**Directions**
Everything in the listing below from the line containing "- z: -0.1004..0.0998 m" through the line containing "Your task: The" must be repeated exactly; the remaining lines are not wanted.

**Available data**
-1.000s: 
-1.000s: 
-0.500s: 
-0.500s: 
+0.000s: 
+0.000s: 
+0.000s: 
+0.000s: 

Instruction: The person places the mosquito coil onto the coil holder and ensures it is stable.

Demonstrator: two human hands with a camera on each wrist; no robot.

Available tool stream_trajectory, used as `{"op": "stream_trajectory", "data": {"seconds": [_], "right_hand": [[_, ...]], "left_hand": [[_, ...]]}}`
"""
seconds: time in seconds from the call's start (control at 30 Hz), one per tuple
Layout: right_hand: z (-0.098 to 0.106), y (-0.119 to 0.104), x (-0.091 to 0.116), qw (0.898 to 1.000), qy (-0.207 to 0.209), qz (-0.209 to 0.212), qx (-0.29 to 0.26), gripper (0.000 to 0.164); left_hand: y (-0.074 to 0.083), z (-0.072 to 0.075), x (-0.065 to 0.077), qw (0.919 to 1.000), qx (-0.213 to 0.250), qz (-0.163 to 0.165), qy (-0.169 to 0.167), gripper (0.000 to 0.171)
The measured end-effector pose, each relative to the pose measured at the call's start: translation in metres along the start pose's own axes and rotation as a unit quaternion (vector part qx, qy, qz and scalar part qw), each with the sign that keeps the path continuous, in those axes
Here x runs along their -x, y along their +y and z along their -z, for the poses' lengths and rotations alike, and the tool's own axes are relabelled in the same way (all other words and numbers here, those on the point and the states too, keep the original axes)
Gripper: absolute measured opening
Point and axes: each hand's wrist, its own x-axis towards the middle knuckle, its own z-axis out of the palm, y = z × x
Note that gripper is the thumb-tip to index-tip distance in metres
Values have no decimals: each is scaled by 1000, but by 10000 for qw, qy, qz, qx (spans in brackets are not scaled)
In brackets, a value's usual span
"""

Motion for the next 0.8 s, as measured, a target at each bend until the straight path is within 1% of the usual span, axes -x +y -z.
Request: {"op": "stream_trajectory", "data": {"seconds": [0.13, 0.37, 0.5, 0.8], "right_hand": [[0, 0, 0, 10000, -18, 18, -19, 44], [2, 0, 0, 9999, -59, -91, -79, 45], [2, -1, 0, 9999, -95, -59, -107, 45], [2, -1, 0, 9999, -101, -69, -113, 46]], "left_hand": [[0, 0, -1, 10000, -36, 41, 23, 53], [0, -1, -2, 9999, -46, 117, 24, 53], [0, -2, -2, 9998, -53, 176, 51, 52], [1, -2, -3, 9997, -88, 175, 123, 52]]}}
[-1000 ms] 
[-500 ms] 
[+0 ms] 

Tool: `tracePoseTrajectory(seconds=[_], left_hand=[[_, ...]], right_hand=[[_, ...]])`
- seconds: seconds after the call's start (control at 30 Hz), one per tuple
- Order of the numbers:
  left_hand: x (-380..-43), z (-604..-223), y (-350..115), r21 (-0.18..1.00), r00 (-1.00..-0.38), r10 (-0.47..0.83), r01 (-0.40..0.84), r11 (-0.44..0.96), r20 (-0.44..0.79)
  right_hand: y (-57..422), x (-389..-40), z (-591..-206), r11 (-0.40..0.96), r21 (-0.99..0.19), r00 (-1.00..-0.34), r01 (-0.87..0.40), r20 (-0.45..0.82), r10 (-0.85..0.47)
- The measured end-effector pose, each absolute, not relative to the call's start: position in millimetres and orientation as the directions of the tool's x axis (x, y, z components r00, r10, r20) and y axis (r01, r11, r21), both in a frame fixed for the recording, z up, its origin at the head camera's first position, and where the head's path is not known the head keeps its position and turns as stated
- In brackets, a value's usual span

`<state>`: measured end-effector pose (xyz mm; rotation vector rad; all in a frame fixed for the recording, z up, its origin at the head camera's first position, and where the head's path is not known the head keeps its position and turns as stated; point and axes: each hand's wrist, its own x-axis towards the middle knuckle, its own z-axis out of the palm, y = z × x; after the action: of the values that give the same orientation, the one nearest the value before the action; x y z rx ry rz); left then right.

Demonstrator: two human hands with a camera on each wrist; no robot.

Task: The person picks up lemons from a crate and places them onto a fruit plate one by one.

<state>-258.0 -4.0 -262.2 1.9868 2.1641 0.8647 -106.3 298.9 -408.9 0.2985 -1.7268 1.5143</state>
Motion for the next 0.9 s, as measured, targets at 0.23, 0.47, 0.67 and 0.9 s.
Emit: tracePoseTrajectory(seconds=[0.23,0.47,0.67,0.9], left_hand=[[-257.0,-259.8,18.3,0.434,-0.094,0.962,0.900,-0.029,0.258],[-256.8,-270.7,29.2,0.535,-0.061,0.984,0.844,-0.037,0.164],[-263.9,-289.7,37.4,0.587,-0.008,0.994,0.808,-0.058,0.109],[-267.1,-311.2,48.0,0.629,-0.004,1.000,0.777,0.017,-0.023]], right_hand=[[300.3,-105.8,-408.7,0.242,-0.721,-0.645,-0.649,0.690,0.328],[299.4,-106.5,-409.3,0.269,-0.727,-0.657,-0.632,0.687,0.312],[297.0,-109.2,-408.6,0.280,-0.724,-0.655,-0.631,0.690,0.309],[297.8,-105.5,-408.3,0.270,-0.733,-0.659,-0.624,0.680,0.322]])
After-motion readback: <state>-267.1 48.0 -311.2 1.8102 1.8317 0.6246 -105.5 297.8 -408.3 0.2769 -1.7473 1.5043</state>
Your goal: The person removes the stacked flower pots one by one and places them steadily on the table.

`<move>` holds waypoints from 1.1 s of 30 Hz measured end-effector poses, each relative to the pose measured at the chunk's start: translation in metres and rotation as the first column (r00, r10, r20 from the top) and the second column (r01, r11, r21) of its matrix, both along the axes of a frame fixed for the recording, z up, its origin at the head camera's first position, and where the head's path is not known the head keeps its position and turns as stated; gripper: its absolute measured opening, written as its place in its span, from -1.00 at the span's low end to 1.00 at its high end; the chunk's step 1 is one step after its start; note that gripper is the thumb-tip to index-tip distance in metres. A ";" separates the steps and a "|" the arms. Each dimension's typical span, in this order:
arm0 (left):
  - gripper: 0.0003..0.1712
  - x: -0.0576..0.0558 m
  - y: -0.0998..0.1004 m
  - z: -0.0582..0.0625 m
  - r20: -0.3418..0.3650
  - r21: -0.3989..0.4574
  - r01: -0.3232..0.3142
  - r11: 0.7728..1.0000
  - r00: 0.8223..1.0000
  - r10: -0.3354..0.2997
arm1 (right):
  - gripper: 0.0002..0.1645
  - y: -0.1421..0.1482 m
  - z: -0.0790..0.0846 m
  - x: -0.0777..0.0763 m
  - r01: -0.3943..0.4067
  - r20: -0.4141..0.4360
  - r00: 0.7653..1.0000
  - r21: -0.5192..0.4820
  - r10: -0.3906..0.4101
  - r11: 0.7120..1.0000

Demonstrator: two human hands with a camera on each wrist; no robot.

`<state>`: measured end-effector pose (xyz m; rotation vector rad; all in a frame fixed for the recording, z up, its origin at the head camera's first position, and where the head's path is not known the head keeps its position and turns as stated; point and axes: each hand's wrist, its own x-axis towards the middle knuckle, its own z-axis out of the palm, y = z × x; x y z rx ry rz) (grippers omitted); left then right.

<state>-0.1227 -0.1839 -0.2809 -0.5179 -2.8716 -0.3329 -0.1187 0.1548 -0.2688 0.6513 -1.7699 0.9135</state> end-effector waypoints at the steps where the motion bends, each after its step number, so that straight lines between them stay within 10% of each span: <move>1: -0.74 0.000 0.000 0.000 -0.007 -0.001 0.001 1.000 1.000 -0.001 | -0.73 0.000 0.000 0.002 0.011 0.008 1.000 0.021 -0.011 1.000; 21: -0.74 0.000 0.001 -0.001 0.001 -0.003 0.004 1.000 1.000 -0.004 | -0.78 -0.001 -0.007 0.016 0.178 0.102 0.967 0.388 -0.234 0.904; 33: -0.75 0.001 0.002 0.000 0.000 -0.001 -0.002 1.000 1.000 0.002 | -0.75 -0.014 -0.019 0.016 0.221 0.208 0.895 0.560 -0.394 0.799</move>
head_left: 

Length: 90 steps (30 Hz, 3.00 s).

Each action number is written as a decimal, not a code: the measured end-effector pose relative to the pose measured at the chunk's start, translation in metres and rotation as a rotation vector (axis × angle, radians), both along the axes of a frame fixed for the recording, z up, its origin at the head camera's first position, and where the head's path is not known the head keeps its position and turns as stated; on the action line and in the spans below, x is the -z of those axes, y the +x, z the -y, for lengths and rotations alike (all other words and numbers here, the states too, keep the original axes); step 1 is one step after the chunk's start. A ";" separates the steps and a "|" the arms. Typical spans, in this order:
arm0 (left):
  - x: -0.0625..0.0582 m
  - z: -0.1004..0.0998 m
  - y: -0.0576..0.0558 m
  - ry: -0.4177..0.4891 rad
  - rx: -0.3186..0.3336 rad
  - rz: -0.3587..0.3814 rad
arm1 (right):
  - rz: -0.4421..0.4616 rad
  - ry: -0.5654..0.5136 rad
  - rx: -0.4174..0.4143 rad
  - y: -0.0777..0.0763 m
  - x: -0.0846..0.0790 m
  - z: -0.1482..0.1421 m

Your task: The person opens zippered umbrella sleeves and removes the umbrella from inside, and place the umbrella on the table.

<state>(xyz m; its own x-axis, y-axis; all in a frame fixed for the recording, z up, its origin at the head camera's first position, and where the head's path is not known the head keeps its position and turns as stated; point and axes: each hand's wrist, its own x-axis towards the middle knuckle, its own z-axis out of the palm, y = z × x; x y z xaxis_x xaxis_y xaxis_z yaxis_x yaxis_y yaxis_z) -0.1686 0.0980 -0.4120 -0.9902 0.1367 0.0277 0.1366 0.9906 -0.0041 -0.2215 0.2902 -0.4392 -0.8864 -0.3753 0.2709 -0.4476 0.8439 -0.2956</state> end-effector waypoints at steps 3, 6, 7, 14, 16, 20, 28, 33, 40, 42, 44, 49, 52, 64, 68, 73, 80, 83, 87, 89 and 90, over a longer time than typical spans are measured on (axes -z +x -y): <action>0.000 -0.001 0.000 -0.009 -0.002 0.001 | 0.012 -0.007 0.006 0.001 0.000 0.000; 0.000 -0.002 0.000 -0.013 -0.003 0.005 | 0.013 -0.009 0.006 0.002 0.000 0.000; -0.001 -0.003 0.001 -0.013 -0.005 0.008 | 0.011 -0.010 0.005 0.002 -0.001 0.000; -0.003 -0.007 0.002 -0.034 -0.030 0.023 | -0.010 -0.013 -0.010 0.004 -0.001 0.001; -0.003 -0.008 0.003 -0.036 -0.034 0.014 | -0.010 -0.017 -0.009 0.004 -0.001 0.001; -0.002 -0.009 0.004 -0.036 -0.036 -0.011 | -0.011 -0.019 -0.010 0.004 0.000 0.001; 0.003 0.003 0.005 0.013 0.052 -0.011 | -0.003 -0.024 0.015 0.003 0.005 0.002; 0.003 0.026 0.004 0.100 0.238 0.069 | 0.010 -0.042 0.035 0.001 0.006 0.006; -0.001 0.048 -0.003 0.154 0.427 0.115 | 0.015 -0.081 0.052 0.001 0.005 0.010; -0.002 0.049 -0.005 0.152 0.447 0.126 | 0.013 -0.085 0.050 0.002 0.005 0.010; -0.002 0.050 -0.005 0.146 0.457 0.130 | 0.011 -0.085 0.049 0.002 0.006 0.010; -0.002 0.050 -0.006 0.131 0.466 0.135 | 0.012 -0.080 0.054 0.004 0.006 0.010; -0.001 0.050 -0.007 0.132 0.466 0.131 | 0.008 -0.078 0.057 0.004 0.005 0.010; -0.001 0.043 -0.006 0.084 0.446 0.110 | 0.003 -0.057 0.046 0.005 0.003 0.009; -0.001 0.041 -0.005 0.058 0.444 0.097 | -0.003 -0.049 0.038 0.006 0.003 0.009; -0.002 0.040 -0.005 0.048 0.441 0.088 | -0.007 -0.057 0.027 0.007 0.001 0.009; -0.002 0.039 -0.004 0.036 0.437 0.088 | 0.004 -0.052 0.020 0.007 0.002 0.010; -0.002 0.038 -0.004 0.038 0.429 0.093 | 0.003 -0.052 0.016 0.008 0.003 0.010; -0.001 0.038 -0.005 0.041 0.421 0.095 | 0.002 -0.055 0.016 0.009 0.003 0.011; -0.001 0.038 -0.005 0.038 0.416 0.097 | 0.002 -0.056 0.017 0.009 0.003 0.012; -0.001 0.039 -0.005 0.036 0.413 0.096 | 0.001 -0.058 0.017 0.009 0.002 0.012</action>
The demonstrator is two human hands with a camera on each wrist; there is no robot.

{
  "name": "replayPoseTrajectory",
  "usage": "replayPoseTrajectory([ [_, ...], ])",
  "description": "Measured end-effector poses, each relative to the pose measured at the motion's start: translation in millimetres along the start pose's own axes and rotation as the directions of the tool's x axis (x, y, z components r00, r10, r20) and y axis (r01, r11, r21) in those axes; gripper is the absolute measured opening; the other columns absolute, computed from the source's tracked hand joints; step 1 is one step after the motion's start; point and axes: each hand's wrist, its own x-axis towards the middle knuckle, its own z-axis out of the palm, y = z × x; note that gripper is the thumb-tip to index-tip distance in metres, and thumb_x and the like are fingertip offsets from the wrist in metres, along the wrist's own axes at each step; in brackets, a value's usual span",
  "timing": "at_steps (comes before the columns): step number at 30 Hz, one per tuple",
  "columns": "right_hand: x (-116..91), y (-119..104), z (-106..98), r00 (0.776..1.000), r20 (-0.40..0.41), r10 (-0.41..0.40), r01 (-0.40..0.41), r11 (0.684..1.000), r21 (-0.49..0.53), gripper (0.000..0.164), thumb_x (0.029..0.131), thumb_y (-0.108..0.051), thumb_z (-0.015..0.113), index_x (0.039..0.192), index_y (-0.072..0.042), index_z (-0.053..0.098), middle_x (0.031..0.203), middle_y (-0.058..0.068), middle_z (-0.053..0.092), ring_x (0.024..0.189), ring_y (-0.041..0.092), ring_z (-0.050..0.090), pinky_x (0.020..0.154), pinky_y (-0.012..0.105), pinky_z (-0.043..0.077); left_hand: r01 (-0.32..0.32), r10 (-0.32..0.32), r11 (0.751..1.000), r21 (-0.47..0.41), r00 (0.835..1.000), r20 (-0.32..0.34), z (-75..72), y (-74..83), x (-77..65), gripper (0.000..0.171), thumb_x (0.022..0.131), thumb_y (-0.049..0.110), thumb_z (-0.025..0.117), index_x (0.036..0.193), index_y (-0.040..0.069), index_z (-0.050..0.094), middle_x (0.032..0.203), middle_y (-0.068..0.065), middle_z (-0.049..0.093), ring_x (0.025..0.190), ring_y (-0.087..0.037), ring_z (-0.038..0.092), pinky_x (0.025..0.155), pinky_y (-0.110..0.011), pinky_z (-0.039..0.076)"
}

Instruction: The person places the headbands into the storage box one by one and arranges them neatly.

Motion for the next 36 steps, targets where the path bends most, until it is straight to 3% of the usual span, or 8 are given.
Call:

**Response box**
  - z: -0.1004..0.0998 m
  - y: -0.0576..0.0558 m
  - ry: -0.4177..0.4891 rad
  - rx: -0.3186..0.3336 rad
  - rz: -0.3587..0.3814 rad
arm1 (right):
  - rz: -0.4421..0.4616 rad
  - ry: -0.5654..0.5136 rad
  - rx: -0.4174..0.4143 rad
  - y: -0.0777..0.0763 m
  - x: -0.0846..0.0790 m
  - z: -0.1482..0.1421 m

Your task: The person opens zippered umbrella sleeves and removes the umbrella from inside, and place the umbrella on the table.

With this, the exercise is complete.